Scholz even offers narratives that verge on traditional storytelling, though the stories he tells are anything but traditional. 'Altamira' is a poignant look at creativity lost and found that would have made a memorable addition to 'The Twilight Zone'. 'Travels' finds Marco Polo's soul encountering a nearly omnipotent computer at the edge of the galaxy, and lets Scholz run loose through tales of storytelling. 'Mengele's Jew' find the man of the title contemplating his own version of the "Schroedinger's Cat" thought experiment after an encounter with Heisenberg. 'The Amount To Carry', from 'Kafka Americana', imagines a meeting between Kafka, Charles Ives and Wallace Stevens at a business conference. Each story offers characters confronting the actual importance of mathematics on the lives of living, breathing human beings.

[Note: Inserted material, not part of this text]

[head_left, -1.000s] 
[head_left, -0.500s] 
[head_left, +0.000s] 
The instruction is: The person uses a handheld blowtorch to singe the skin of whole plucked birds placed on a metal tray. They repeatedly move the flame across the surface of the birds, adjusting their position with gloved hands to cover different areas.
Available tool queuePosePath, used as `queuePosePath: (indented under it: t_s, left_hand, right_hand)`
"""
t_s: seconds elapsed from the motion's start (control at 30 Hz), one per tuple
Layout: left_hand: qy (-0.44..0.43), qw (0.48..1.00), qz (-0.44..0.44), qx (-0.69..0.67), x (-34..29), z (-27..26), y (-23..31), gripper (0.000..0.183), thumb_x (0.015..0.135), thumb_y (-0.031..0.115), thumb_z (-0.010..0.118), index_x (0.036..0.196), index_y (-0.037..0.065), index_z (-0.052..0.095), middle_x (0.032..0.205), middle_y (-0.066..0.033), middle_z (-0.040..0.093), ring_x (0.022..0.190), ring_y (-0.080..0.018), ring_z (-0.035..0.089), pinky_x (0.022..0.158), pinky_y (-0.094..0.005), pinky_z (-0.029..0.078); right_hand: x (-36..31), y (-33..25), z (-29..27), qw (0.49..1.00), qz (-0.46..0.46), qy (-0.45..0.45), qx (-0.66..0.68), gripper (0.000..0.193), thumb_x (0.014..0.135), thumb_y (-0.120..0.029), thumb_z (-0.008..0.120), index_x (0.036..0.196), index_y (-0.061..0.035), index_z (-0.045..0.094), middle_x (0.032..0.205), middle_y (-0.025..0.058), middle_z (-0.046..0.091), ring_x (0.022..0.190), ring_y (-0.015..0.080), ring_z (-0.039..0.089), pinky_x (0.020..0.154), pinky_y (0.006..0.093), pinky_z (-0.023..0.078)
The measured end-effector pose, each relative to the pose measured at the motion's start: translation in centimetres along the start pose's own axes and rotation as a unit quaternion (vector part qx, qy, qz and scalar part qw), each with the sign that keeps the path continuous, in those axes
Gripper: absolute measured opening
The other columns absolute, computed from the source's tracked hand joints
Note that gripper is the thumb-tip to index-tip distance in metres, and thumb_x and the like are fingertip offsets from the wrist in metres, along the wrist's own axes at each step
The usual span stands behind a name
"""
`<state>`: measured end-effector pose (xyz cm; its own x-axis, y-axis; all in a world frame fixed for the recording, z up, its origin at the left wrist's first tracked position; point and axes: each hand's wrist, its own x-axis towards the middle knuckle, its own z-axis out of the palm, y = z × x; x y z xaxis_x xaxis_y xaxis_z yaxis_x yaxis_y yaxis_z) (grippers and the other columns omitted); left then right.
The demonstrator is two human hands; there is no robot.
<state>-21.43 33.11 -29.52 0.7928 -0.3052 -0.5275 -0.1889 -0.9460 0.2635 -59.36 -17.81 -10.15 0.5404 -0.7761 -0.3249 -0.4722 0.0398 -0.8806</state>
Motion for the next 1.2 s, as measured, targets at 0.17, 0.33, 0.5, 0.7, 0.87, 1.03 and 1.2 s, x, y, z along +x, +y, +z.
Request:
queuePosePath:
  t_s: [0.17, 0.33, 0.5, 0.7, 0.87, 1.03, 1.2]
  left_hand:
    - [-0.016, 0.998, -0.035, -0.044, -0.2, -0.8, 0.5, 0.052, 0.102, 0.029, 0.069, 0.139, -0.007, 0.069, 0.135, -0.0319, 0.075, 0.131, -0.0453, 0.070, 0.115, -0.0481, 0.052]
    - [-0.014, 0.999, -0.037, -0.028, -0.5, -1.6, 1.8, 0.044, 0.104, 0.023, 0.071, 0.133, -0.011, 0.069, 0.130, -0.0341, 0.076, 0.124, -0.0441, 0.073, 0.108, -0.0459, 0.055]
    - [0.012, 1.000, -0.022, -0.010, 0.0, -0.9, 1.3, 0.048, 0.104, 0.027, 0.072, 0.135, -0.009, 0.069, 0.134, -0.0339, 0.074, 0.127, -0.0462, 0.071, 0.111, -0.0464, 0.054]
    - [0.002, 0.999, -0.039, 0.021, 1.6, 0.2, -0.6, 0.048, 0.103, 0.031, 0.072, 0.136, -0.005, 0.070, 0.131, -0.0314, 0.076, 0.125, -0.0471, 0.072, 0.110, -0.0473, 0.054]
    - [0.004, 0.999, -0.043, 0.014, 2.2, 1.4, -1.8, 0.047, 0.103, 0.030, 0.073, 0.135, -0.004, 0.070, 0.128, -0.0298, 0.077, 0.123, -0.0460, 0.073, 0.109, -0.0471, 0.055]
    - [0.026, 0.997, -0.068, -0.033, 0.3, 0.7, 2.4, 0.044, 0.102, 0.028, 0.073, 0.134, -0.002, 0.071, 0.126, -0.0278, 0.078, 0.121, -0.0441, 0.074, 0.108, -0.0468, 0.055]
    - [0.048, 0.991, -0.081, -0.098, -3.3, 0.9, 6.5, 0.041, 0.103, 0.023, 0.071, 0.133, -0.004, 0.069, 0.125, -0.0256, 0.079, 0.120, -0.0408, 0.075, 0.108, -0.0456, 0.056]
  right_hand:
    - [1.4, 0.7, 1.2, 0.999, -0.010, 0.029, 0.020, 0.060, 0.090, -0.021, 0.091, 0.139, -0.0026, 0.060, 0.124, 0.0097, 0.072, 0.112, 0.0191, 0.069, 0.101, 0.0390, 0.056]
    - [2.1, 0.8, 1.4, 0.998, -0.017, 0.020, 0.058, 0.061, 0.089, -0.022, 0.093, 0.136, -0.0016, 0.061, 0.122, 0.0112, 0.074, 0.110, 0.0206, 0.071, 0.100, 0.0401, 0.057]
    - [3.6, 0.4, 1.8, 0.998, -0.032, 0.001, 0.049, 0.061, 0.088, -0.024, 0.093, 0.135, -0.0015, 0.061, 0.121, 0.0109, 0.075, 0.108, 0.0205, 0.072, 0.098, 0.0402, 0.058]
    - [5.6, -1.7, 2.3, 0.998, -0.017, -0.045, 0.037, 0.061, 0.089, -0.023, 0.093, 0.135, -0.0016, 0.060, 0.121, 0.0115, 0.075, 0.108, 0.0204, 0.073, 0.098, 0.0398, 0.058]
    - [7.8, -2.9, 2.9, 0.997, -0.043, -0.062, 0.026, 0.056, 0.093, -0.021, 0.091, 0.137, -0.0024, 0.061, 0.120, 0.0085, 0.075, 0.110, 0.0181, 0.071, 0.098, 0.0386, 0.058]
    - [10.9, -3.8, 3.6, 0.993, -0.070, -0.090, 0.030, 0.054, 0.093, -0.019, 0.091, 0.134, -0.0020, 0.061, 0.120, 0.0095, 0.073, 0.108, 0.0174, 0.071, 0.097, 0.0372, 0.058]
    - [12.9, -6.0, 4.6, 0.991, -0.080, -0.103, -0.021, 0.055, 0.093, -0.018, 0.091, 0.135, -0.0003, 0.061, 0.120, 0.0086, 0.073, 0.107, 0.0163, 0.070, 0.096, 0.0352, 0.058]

'The Amount to Carry' covers a lot of range in a small number of pages and should absolutely thrill those who think that science fiction is an appropriate genre for exploring literary ideas with unfettered freedom. It will shock those who love literature and find that every single story, with one exception, first found publication in genre magazines, not literary journals. Most of these stories read like the occasional genre-tinged material that finds publication in the highest-prestige and most influential literary magazines -- The Atlantic Monthly or The New Yorker. There's a real feel of top-notch writing quality that permeates the material. Those who regularly read the genre publications where these stories first saw light will probably find themselves equally shocked. Any spaceships that show themselves are likely to be annihilated in a wave of fractal, fictional chaos. Scholz is doing something very unique, and yet utterly simple in 'The Amount to Carry'. He's writing great imaginative fiction.